Yesterday I saw an article at KernelTrap about adaptive readahead for Linux. This is an area of considerable interest to me, for a couple of reasons. The first is that when I joined Conley, before it got absorbed by EMC, my mandate was to design a next-generation storage system. The design I came up with involved three areas of innovation.

  • Cooperative caching, which I went on to develop further as my last project at EMC and still hope to get back to some day.
  • “Micro-RAID” which slices and dices disks so it can use different attributes (including location) for different parts and then recombine them into user-visible volumes. Lots of virtualization companies, including Conley founder Ric Calvillo’s own Incipient, are doing this nowadays but I always thought it was the least interesting of the three parts.
  • Intelligent readahead, which did get revived and worked on by other people at EMC with only slight involvement from me.

The kind of intelligent readahead I was looking at was supposed to be entirely transparent and general than Wu Fengguang’s version, detecting arbitrary patterns rather than just variations on sequential access and doing so entirely without user intervention or hints. My feeling was that application access patterns often do not reflect “spatial” concerns so much as program logic. An application might access X/Y/Z in sequence not because of anything to do with the on-disk locations of X/Y/Z but because those happen to be the nodes in some internal search tree or because of the order in which it initializes internal components. In fact, with applications being designed and implemented by many people, or using third-party libraries, there might be nobody who really knows what an application’s access pattern will be. This idea came back to me in a powerful way quite by accident, while I was working on HighRoad. We were working with a potential partner who had just such a patchwork application. We became intimately familiar with its access patterns from looking at I/O traces, and became curious. When the developer of one component was contacted, he seemed quite unaware of (and even a bit mystified by) the I/O patterns that we had observed, even though his own code was directly involved in creating them.

Unfortunately, none of this really led to anything like Wu Fengguang’s 30% performance gain. Between trying to be so general and lacking access to some critical information (such as which thread actually did each I/O) the prototype was never really that good at detecting – let alone exploiting – the patterns it was supposed to. WFG’s approach seems to have yielded much more significant practical advantages, for which I applaud him (or her; I’m not good with Chinese names).

One other interesting point did come up in the email thread about this.

Included with the patches were some benchmarks showing an impressive performance boost with the PostgreSQL database, leading Andrew Morton [interview] to comment, “these are nice-looking numbers, but one wonders. If optimising readahead makes this much difference to postgresql performance then postgresql should be doing the readahead itself, rather than relying upon the kernel’s ability to guess what the application will be doing in the future. Because surely the database can do a better job of that than the kernel.” It was noted that PostgreSQL developers want to keep their code portable, much more difficult when implementing custom readahead logic for each OS.

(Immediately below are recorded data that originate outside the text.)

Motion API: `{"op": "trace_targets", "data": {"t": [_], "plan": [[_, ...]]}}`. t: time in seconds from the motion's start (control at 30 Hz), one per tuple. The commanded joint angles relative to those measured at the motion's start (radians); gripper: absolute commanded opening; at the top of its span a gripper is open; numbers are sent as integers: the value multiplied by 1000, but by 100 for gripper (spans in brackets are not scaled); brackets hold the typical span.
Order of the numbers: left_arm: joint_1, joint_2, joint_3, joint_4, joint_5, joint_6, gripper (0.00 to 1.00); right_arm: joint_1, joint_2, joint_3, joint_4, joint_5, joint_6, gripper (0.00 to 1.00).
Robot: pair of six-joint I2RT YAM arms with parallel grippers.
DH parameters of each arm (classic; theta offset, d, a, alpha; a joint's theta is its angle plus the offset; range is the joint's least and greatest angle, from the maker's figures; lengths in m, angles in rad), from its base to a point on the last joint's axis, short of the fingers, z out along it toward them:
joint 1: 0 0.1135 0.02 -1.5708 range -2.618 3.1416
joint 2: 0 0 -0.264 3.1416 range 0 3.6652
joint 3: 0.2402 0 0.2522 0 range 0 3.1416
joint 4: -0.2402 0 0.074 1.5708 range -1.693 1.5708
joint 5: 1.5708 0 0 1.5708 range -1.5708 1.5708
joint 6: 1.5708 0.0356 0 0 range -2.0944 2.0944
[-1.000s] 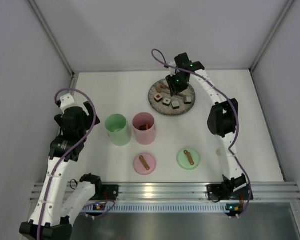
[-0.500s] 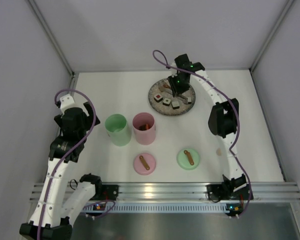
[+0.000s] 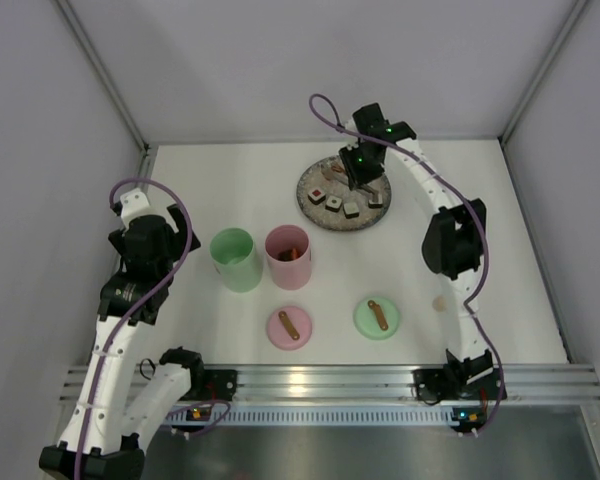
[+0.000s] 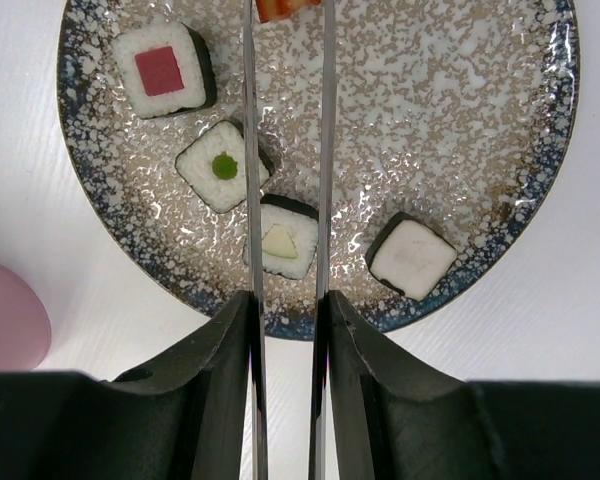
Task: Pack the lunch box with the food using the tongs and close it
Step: Pick up the fake food from the plate, then place the fake food in the packing box.
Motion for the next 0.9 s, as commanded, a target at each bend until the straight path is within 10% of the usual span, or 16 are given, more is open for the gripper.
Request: {"op": "trace_targets", "data": {"t": [0.0,0.87], "plan": [[-2,2,-6,38,4,11,99,-1,-102,-6,58,7,15,29],[-2,-16,-8,38,6,8,99,270,-803,-604,182,-114,25,31]]}}
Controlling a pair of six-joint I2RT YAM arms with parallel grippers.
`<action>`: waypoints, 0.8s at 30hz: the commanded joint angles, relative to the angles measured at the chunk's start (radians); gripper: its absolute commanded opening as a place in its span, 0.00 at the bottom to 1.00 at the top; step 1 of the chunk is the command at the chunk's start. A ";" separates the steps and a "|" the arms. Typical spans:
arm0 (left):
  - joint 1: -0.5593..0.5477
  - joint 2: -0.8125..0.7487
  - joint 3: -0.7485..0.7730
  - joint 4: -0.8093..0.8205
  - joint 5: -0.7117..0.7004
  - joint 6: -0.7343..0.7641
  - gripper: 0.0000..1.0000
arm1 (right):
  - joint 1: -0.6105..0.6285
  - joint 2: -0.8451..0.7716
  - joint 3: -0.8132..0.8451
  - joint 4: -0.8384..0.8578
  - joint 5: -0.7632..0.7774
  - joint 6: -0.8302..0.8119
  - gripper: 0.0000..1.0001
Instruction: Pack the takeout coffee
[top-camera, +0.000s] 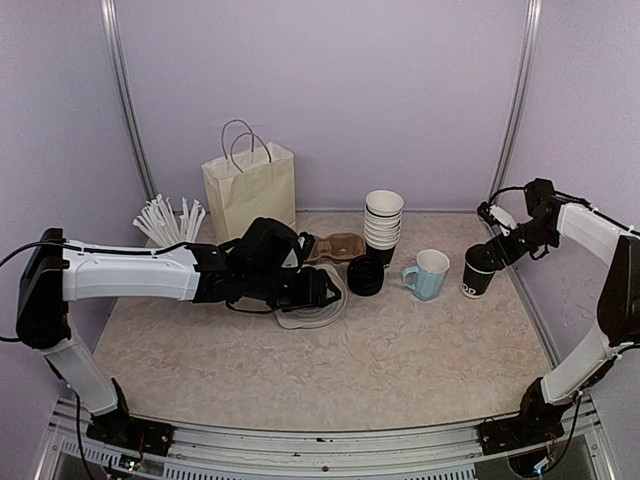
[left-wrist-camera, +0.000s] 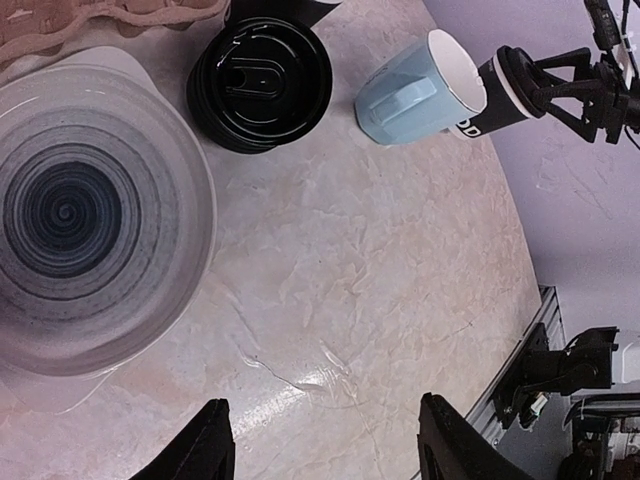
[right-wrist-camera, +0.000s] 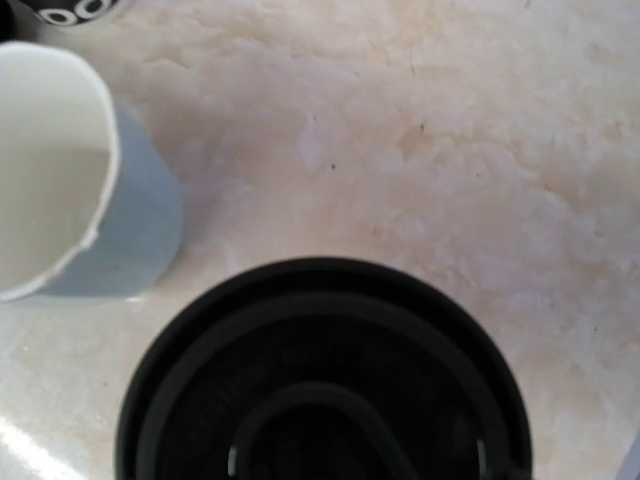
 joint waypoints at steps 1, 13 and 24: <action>0.004 0.014 0.016 -0.010 0.000 0.017 0.61 | -0.011 0.007 -0.042 0.070 0.013 0.023 0.70; 0.005 0.011 0.012 -0.012 0.025 0.025 0.61 | -0.011 0.016 -0.040 0.005 -0.016 0.049 0.94; 0.002 -0.083 -0.044 -0.032 -0.066 0.043 0.65 | 0.125 -0.019 0.264 -0.150 -0.075 -0.024 1.00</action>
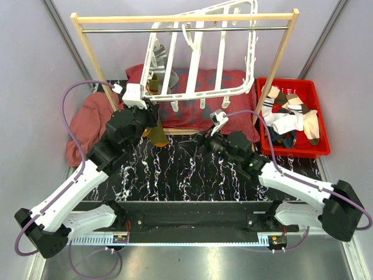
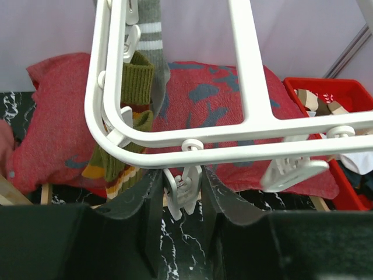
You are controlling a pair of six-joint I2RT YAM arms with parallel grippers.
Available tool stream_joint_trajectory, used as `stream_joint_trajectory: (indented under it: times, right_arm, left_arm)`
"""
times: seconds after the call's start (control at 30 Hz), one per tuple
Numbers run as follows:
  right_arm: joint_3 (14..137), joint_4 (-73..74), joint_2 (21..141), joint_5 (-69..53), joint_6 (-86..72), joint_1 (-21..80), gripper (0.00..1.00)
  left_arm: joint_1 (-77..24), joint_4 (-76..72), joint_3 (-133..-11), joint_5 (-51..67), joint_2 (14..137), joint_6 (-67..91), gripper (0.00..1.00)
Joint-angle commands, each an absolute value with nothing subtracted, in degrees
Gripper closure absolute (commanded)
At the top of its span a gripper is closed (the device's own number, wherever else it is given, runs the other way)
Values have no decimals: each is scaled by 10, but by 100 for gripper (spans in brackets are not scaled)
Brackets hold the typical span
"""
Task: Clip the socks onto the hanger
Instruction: Open the clamp at the hanger.
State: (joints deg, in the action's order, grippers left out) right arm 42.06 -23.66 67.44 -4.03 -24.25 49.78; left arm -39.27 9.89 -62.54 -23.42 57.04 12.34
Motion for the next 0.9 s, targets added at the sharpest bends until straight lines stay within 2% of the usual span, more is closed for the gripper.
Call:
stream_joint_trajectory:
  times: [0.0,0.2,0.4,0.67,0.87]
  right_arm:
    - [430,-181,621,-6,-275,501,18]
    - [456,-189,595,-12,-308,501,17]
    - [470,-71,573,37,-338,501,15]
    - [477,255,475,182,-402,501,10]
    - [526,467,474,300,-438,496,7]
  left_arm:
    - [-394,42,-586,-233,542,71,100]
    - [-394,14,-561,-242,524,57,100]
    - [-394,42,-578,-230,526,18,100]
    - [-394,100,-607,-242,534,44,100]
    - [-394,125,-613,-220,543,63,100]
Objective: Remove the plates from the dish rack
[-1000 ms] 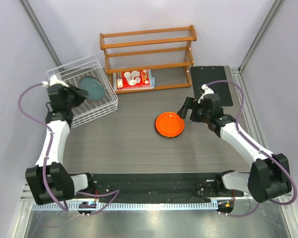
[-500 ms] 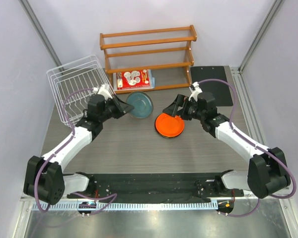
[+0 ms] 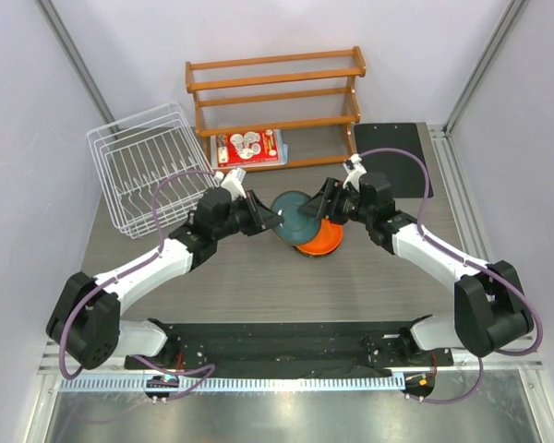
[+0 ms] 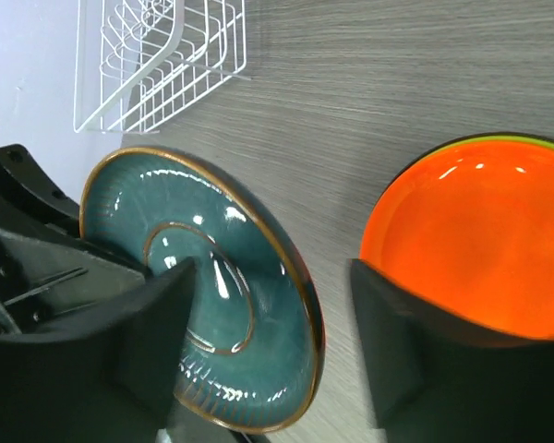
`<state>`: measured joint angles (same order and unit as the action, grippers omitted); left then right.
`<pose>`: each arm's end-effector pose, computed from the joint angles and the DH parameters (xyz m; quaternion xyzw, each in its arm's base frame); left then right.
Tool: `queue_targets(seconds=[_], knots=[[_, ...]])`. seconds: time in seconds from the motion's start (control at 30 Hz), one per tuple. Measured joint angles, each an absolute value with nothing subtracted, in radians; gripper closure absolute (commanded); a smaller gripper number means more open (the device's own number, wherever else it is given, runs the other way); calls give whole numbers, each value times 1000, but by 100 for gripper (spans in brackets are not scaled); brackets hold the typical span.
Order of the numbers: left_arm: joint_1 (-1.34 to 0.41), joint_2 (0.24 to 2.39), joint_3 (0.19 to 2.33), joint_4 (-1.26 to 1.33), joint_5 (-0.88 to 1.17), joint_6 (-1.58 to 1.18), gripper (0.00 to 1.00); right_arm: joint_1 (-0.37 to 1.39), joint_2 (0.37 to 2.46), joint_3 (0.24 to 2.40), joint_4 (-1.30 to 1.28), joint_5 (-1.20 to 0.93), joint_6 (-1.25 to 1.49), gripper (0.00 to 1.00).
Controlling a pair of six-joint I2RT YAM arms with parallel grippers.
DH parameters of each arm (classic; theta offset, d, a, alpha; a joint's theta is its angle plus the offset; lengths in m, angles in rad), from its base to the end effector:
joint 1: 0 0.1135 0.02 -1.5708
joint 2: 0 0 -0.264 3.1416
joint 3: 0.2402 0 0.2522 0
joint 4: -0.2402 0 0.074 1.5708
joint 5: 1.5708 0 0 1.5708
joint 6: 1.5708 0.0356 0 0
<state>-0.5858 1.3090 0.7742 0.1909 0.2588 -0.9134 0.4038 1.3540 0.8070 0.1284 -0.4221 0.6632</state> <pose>0.2408 -0.1707 0.2587 -0.0589 0.8121 -0.4662 0.3460 0.2710 0.1316 0.2519 -0.0071 0.8279 0.4221 0.3693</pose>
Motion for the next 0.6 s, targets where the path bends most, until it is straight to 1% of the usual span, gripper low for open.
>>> queue_targets(seconds=[0.03,0.07,0.1,0.17,0.3,0.33,0.37,0.4,0.43,0.47,0.5,0.53,0.57,0.6], knots=[[-593,1310,775,191,257,-913,100,404,1356,804,132,-422,665,66],[-596,1311,776,191,255,-913,100,404,1356,798,138,-423,666,88],[-597,1311,778,184,246,-912,100,403,1356,793,147,-422,668,98],[-577,1311,779,162,225,-931,100,385,1346,773,191,-450,695,99],[-566,1305,783,169,222,-966,100,376,1317,762,231,-431,710,99],[-569,1304,785,171,219,-966,98,376,1308,758,232,-424,710,99],[-571,1304,785,171,218,-966,90,376,1301,754,232,-419,710,99],[-574,1304,785,174,216,-966,63,376,1293,751,229,-413,710,99],[-576,1304,785,175,215,-966,51,377,1288,750,224,-407,709,99],[-577,1304,787,173,210,-959,26,377,1283,750,221,-403,710,99],[-581,1306,789,169,197,-938,19,383,1278,750,211,-387,697,99],[-585,1309,797,167,192,-920,14,392,1273,749,181,-368,684,99],[-589,1311,806,167,184,-907,5,397,1272,748,157,-355,676,99],[-590,1312,817,165,177,-896,1,400,1272,746,131,-340,664,99]])
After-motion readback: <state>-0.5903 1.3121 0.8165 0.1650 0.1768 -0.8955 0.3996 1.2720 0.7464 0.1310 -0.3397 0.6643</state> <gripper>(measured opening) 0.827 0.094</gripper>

The portability and “stick to one’s knitting” arguments are significant, and probably sufficient, but I think even they matter less than one that’s made further down by David Lang.

do you really want to have every program doing it’s own readahead?

Good question. Having multiple parts of a system each trying to be smart like this, when being smart means consuming resources while remaining oblivious to the others, often hurts overall performance and robustness as well. Adding the proper feedback to a “hint” interface like fadvise would make it quite unwieldy and even less portable. Resource management is the kernel’s job. Letting it decide what (if anything) to do with the hints it receives from multiple sources, balancing the resource needs they imply, is definitely the right way to go on something like this.